Work request: Would you copy out exactly the lines of the listing below, beginning with the one that contains "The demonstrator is" and ending with the last?

Data extract:
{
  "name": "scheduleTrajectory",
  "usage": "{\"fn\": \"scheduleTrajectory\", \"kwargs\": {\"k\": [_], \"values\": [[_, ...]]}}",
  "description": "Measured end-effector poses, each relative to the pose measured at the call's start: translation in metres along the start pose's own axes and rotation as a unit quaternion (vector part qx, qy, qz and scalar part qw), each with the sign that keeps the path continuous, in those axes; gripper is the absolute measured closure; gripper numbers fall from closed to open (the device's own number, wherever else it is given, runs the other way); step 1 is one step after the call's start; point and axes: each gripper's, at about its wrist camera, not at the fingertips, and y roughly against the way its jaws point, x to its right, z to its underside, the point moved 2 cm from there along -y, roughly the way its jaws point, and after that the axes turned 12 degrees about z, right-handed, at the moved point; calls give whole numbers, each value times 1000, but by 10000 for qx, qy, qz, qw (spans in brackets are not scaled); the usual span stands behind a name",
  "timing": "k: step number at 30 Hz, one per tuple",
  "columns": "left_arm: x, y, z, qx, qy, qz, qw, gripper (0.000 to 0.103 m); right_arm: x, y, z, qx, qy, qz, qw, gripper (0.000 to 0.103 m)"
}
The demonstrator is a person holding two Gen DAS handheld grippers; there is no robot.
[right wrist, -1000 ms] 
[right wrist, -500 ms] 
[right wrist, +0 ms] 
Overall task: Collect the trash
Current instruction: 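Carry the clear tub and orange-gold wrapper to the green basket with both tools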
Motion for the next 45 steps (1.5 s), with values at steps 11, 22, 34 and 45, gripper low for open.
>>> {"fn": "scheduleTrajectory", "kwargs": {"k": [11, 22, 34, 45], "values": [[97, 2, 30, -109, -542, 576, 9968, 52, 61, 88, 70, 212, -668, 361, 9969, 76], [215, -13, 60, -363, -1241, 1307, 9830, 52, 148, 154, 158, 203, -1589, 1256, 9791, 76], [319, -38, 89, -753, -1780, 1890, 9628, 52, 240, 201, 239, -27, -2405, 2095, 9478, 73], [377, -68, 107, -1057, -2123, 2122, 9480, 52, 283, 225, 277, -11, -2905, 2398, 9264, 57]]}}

Reply:
The demonstrator is a person holding two Gen DAS handheld grippers; there is no robot.
[right wrist, -1000 ms] 
[right wrist, -500 ms] 
[right wrist, +0 ms] 
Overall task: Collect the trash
Current instruction: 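Carry the clear tub and orange-gold wrapper to the green basket with both tools
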Motion for the next 45 steps (1.5 s), with values at steps 11, 22, 34 and 45, gripper low for open.
>>> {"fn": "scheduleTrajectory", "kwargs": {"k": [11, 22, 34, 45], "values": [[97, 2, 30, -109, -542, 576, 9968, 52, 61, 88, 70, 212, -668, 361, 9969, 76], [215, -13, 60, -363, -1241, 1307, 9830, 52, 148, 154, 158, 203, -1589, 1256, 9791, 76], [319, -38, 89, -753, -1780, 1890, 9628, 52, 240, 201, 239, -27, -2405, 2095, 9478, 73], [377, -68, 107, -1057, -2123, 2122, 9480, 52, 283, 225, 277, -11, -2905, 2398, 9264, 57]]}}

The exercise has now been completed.